### [What needs to be done]
Every line from the line containing "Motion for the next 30" through the final line below must be returned exactly, and no other line.

### [Collected data]
•••••

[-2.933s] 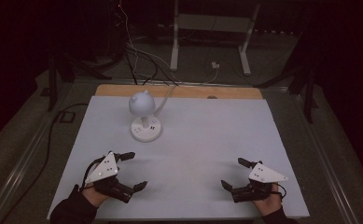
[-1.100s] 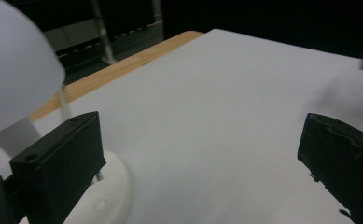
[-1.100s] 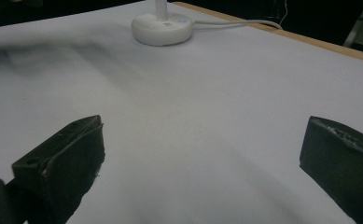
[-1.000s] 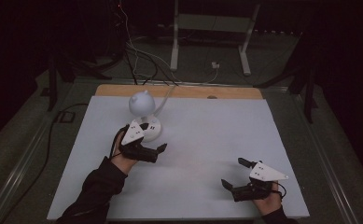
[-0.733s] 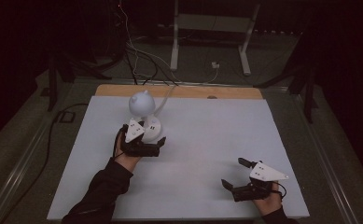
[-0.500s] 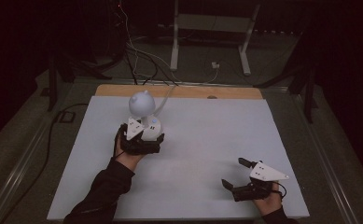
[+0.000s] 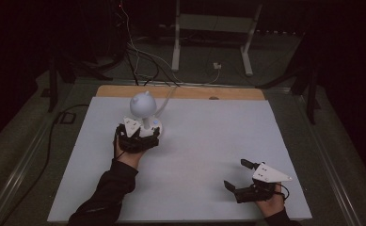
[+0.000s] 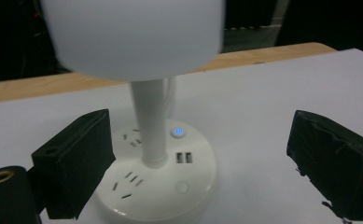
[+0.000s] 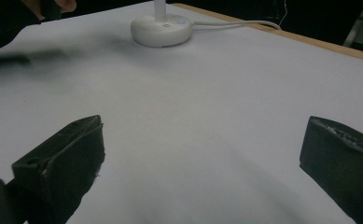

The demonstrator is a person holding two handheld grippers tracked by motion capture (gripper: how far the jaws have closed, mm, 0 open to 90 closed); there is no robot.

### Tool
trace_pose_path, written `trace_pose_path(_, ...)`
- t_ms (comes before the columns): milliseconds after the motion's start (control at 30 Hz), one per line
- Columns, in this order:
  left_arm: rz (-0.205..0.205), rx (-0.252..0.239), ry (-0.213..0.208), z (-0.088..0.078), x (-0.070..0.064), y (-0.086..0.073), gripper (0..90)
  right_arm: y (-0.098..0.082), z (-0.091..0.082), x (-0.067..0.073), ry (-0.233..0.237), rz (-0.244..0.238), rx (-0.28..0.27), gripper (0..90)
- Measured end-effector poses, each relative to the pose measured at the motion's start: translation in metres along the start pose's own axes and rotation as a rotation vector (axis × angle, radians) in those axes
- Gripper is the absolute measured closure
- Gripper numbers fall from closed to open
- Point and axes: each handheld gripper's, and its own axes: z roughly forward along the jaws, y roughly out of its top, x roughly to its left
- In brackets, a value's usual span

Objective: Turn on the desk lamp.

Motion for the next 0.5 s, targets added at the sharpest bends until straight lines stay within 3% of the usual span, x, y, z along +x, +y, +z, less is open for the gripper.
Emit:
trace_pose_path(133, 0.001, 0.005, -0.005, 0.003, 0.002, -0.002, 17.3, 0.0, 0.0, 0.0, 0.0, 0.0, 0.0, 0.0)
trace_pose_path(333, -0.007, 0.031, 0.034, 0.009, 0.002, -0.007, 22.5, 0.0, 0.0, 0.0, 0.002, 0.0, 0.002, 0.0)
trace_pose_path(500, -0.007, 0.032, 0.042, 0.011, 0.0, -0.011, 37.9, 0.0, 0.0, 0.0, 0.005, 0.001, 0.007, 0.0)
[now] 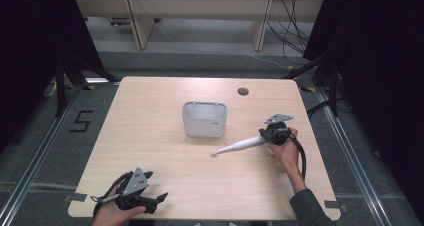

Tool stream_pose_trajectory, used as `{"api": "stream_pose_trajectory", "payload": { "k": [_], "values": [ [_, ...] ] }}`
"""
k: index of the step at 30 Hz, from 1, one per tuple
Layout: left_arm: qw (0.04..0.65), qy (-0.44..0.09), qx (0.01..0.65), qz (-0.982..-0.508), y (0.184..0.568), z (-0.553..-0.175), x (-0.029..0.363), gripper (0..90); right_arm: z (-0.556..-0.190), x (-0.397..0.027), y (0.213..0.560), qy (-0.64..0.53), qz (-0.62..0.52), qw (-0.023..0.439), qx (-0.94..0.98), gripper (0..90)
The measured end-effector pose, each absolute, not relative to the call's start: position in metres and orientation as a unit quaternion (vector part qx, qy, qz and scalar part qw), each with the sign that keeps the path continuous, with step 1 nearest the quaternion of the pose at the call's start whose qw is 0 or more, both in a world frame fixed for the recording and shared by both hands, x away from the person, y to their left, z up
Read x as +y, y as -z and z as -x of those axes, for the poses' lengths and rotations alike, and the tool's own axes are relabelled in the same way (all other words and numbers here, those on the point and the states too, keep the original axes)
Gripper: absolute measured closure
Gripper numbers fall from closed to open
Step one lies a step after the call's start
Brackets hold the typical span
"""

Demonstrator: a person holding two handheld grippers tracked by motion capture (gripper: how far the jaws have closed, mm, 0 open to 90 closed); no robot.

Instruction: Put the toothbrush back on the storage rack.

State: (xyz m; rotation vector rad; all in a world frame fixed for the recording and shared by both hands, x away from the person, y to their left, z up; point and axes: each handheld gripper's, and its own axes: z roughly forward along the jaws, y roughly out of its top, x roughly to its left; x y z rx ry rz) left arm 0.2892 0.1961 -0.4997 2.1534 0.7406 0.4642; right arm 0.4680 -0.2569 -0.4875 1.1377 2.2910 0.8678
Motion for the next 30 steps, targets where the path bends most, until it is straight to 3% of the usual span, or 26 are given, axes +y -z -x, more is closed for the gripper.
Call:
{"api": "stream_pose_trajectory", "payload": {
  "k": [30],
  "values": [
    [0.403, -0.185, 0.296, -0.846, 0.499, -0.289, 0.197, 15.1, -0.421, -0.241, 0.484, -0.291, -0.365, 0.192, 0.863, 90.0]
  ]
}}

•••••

### [Answer to this exercise]
Motion for the next 30 steps, targets where the path bends most, until it is straight to 3% of the usual span, or 26 are given, axes +y -z -x, more is closed for the gripper.
Call:
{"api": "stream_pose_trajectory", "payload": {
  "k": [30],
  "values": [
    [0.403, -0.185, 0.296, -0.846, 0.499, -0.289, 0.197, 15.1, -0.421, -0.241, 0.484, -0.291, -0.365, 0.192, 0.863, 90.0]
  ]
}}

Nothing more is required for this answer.